# Exercise input

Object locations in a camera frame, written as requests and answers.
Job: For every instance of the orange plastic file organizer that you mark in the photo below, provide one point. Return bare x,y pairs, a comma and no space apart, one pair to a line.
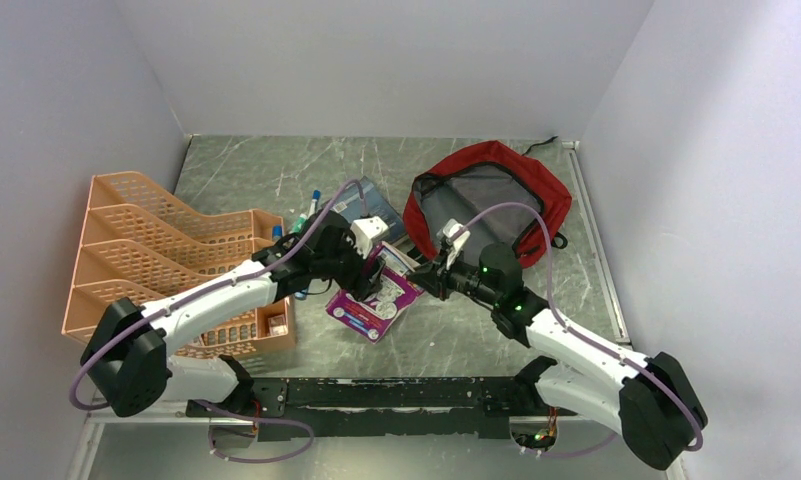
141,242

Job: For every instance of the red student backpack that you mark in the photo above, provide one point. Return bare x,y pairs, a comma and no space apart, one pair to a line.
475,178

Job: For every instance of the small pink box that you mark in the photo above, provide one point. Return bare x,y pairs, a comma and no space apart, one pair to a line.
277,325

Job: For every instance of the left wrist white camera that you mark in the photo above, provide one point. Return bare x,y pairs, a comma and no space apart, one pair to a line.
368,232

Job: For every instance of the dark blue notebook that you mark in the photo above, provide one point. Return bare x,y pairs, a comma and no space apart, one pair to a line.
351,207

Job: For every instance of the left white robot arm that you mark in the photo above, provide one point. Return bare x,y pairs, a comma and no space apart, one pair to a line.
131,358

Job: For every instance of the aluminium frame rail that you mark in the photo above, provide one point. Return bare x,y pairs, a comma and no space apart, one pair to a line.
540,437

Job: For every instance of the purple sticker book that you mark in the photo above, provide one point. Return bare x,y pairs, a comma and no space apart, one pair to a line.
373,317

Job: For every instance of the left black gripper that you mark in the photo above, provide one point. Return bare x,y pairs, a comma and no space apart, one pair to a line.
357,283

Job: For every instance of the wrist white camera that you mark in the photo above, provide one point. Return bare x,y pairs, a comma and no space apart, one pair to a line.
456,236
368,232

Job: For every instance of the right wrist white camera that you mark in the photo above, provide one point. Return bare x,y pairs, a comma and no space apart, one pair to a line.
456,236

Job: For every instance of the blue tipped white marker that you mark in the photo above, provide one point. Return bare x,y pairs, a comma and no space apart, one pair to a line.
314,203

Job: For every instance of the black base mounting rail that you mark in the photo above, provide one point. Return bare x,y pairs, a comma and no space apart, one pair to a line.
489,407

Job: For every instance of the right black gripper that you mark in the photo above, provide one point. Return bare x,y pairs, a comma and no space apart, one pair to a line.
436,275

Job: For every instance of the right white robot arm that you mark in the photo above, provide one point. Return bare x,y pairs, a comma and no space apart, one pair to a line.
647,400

--

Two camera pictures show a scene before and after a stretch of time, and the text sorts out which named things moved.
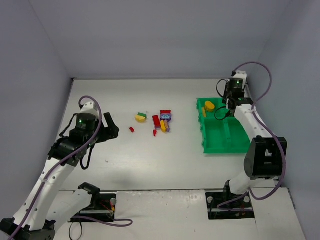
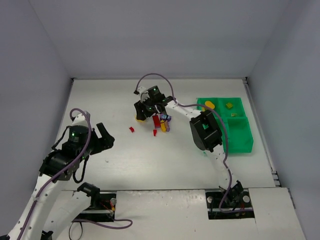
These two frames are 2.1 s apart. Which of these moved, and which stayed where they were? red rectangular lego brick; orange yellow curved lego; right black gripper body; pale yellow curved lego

--

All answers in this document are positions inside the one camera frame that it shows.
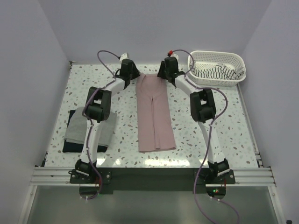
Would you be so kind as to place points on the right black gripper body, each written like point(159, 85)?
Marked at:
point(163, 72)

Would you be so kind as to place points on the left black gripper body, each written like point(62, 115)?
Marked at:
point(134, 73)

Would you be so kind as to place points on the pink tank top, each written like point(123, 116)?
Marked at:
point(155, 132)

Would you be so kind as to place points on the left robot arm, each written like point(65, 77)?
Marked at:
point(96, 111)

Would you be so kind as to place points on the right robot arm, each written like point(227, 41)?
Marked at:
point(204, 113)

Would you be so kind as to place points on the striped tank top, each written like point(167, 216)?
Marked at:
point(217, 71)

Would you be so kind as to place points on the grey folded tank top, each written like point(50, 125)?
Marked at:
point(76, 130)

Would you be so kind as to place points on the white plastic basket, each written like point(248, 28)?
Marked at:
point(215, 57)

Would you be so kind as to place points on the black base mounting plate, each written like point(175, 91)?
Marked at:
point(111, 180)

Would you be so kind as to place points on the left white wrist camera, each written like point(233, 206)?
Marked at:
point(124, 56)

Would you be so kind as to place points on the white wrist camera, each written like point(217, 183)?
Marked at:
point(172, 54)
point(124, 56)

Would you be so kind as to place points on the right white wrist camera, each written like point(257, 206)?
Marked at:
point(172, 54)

# Assignment
Sift through the material above and copy each line that holds "answers".

# Task answer
Object locations in a camera frame, written as requests and answers.
All answers in this document are positions inside the one camera frame that it shows.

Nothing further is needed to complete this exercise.